Try it: Retype the data below without altering anything.

Given information:
============================================================
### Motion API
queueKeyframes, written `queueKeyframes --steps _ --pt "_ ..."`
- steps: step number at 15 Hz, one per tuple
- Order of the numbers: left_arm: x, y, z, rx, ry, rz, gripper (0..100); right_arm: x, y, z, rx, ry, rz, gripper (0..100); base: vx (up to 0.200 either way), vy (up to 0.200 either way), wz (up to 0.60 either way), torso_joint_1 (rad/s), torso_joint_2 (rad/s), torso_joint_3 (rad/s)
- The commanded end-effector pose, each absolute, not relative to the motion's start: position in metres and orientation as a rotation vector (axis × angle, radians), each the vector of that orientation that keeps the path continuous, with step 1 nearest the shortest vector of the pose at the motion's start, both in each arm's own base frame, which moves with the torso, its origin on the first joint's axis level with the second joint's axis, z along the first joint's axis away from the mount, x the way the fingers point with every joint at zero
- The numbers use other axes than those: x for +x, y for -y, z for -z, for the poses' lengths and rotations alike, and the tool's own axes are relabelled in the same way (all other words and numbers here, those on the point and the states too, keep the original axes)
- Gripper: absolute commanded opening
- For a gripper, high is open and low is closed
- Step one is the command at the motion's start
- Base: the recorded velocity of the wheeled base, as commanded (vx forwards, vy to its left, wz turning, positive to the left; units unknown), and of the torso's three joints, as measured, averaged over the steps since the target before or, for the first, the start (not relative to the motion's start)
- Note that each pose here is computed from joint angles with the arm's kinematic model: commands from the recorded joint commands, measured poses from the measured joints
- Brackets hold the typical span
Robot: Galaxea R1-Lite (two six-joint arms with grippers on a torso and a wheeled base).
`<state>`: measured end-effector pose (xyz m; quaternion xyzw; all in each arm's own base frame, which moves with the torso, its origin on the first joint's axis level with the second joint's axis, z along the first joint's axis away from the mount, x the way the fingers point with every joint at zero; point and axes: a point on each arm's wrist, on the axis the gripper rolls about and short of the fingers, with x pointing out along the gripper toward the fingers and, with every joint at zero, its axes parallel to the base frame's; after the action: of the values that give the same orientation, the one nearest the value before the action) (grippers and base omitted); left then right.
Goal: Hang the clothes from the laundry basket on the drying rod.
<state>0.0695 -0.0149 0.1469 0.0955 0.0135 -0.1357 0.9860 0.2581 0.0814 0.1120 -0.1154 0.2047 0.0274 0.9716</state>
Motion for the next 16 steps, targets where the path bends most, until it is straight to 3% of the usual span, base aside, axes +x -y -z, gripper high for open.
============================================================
Written answer:
### Motion API
queueKeyframes, written `queueKeyframes --steps _ --pt "_ ..."`
- steps: step number at 15 Hz, one per tuple
- Order of the numbers: left_arm: x, y, z, rx, ry, rz, gripper (0..100); right_arm: x, y, z, rx, ry, rz, gripper (0..100); base: vx (up to 0.200 either way), vy (up to 0.200 either way), wz (up to 0.60 either way), torso_joint_1 (rad/s), torso_joint_2 (rad/s), torso_joint_3 (rad/s)
- The commanded end-effector pose, each absolute, not relative to the motion's start: position in metres and orientation as a rotation vector (axis × angle, radians), each the vector of that orientation that keeps the path continuous, with step 1 nearest the shortest vector of the pose at the motion's start, both in each arm's own base frame, which moves with the torso, its origin on the first joint's axis level with the second joint's axis, z along the first joint's axis away from the mount, x the way the fingers point with every joint at zero
- The numbers use other axes than those: x for +x, y for -y, z for -z, for the poses' lengths and rotations alike, and the tool's own axes are relabelled in the same way (all other words and numbers here, those on the point and the states too, keep the original axes)
- Gripper: absolute commanded opening
- For a gripper, high is open and low is closed
- Step one is the command at the motion's start
- Base: the recorded velocity of the wheeled base, as commanded (vx forwards, vy to its left, wz turning, positive to the left; units unknown), and of the torso's three joints, as measured, averaged over the steps since the target before or, for the first, the start (not relative to the motion's start)
- Note that each pose here is computed from joint angles with the arm's kinematic model: commands from the recorded joint commands, measured poses from the measured joints
- Brackets hold the typical span
Robot: Galaxea R1-Lite (two six-joint arms with grippers on a torso and a wheeled base).
`<state>`: measured end-effector pose (xyz m; quaternion xyzw; all in each arm's own base frame, which moves with the torso, its origin on the first joint's axis level with the second joint's axis, z along the first joint's axis away from the mount, x the way the fingers point with every joint at zero; point and axes: a point on each arm's wrist, on the axis the gripper rolls about and short of the fingers, with x pointing out along the gripper toward the fingers and, with every joint at zero, its axes parallel to the base frame's; after the action: of the values that give the same orientation, the one nearest the value before the action) (grippers and base omitted); left then right.
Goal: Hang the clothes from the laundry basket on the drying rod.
<state>0.0695 -0.0149 0.1469 0.0955 0.0135 -0.1357 0.9860 0.2581 0.0814 0.1120 -0.1154 0.2047 0.0274 0.9716</state>
Motion for the next 16 steps, targets where the path bends most, until it is straight to 3% of the usual span, base aside, axes +x -y -z, gripper high for open.

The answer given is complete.